Students in Morioka, northern Japan, to use GAP-foods to show Team Canada that “omotenashi” spirit


Students in Morioka, northern Japan, to use GAP-foods to show Team Canada that “omotenashi” spirit

Iwate Prefecture

-Applying to the GAP-Foods Omotenashi (Hospitality) Contest as a project team-

Morioka City in Iwate Prefecture, northern Japan, is the designated host town to Canada for the Tokyo 2020 Olympic and Paralympic games. They recently teamed up with Morioka Agricultural High School to form a project team for the GAP-Foods Omotenashi Contest. This contest is being held to showcase recipes that use GAP foods, which are foods that have been cultivated with Good Agricultural Practices (GAP), a series of standards defined by the Food and Agriculture Organization of the United Nations. Morioka Agricultural High School has gained Iwate GAP Foods Certification for its apple production methods, so they were a perfect place to partner with.

The project team proposed a full course meal that uses both Iwate and Canadian foods, with a focus on sweets made with apples. This proposal has now passed the first evaluation stage.
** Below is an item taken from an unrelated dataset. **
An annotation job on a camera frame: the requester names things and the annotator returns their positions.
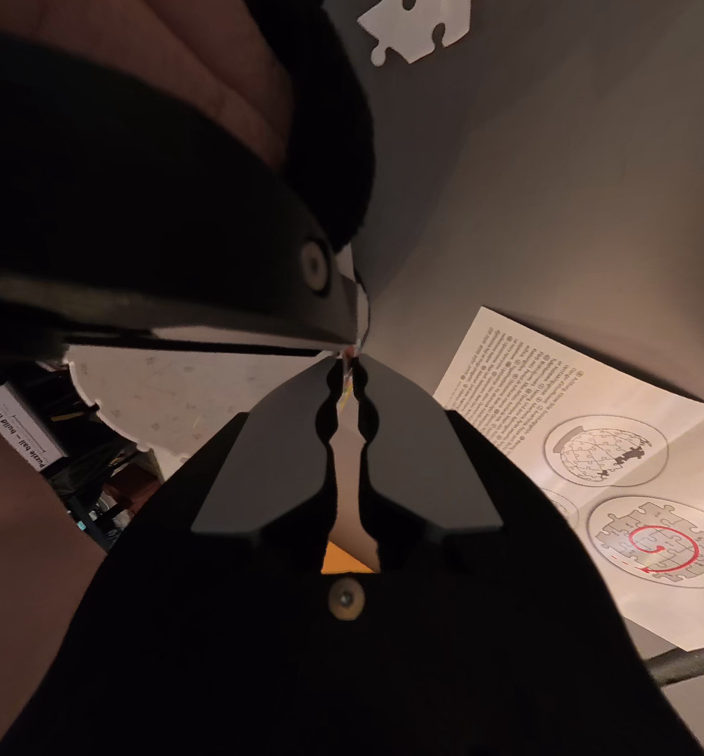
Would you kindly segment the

Since passing the first stage, the students have been using these two months to work on making their menu a reality as a way to cheer on Team Canada in the 2020 Olympics, as well as to deepen friendship between Canada and Morioka through food.

Results of the contest will be released on the following site in December. We have great hopes in our high school students’ ideas!

Contest Site: (JPN only)

-About the GAP-Foods Omotenashi Contest-

This contest promotes recipes made with GAP foods produced by agricultural high schools all over the country in order to show athletes from our 2020 Tokyo Olympic host towns some of that “omotenashi” hospitable spirit. The contest is organized by the Secretariat of the Headquarters for Tokyo 2020 Olympic and Paralympic Games (within Cabinet Secretariat), and agricultural high schools around the country are working with Japanese host towns to form project teams.

Forty teams made it past the first evaluation stage. Their ideas will be posted on the aforementioned site, where people can vote on their favorite ones.

-About GAP Foods-
GAP stands for Good Agricultural Practices. This is are food production standards that sustainably ensures food safety, environmental safety, and occupational safety. It has been designated one of the standards for food procurement for the 2020 Olympic and Paralympic Games.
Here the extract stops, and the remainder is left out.